## [Exercise data]
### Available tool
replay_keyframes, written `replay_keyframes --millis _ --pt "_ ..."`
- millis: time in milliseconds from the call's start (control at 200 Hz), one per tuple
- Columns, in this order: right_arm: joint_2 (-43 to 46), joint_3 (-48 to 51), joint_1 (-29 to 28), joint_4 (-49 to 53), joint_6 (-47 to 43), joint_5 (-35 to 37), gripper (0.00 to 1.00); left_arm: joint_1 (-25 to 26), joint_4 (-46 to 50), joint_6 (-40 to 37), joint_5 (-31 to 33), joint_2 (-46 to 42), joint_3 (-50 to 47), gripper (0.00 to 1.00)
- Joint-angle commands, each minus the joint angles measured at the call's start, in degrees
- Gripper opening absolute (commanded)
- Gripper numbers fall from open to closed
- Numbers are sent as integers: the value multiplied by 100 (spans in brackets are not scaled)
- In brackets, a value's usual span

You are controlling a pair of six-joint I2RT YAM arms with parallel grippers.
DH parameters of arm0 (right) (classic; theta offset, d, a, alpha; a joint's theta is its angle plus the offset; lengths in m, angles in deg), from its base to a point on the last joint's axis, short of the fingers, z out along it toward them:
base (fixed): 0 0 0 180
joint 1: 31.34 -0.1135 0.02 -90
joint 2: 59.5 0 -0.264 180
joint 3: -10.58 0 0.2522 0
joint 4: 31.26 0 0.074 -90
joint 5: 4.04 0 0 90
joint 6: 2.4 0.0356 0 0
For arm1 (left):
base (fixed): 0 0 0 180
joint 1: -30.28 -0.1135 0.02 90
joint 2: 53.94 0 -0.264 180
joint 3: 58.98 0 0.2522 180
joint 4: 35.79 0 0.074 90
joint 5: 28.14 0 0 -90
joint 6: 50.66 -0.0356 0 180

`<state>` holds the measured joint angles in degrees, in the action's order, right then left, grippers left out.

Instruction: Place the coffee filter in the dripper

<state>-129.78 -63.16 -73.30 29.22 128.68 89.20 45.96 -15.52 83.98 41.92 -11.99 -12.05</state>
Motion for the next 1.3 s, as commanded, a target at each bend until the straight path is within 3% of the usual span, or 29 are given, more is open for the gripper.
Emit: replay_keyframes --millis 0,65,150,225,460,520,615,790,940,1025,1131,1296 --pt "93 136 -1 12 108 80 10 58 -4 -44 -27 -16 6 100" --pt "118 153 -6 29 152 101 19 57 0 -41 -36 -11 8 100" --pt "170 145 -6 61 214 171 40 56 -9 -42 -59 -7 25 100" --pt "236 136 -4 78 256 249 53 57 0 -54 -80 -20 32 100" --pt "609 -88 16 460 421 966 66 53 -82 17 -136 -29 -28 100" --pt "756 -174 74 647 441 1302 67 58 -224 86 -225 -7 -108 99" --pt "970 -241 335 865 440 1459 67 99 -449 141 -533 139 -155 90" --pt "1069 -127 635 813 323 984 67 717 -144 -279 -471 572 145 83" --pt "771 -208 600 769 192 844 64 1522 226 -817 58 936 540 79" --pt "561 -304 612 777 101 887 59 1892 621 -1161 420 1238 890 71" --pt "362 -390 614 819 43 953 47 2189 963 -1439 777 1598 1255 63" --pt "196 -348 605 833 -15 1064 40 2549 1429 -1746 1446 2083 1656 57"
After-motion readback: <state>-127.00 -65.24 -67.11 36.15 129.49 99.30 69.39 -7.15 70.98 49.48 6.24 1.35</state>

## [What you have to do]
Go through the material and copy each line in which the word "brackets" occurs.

## [Result]
- Numbers are sent as integers: the value multiplied by 100 (spans in brackets are not scaled)
- In brackets, a value's usual span

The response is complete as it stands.